→ **What is required**:
Using the data below, set down every line from the one containing "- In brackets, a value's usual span" through the one containing "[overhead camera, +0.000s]", inclusive and unchanged. Pictures are to be skipped.

= = = = =

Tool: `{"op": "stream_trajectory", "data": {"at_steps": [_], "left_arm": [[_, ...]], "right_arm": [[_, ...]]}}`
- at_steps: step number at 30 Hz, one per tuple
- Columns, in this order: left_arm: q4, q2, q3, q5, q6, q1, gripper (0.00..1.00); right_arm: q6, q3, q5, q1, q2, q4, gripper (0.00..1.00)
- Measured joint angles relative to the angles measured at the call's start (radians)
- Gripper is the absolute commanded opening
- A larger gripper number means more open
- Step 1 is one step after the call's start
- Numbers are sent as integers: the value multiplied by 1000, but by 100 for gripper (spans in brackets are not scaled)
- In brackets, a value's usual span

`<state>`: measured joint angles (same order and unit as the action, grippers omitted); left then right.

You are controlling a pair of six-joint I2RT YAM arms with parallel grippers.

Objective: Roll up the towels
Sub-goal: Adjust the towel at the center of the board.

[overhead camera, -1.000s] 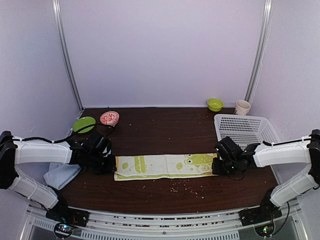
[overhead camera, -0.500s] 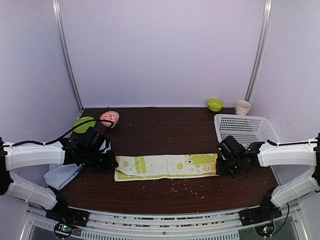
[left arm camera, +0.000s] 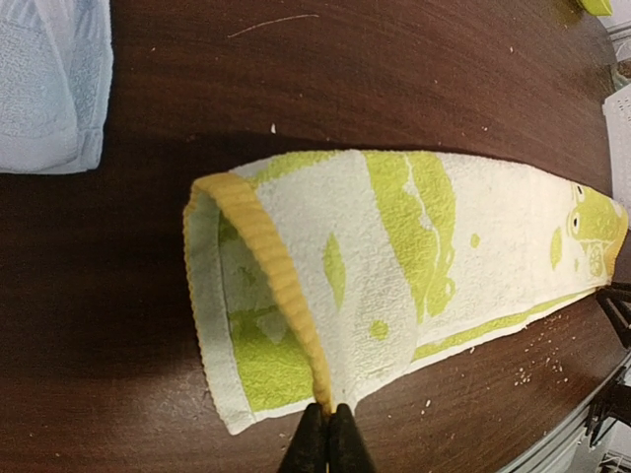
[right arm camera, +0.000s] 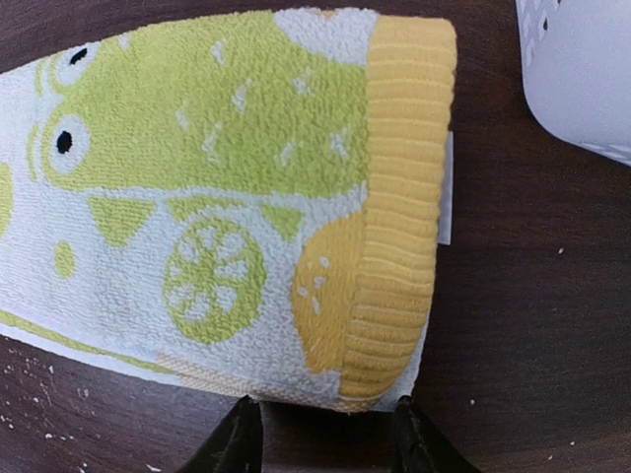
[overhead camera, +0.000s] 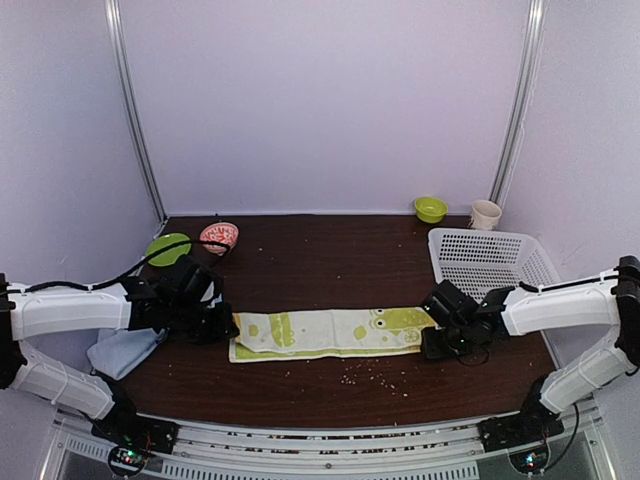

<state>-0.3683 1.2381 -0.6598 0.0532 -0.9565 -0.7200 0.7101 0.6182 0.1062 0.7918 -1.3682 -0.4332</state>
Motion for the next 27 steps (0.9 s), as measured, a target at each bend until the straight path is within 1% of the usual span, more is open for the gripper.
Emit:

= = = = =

→ **Response box**:
- In brackets, a value's usual span

`<state>`: measured joint angles (same order and unit as the action, grippers omitted); left then right.

You are controlling a pair of six-joint I2RT YAM arms with parallel grippers.

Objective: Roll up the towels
Sub-goal: Adjust the towel at the center of the board.

[overhead camera, -1.000s] 
[overhead camera, -0.500s] 
[left arm camera, +0.000s] 
[right arm camera, +0.000s] 
[overhead camera, +0.000s] 

The required output is complete.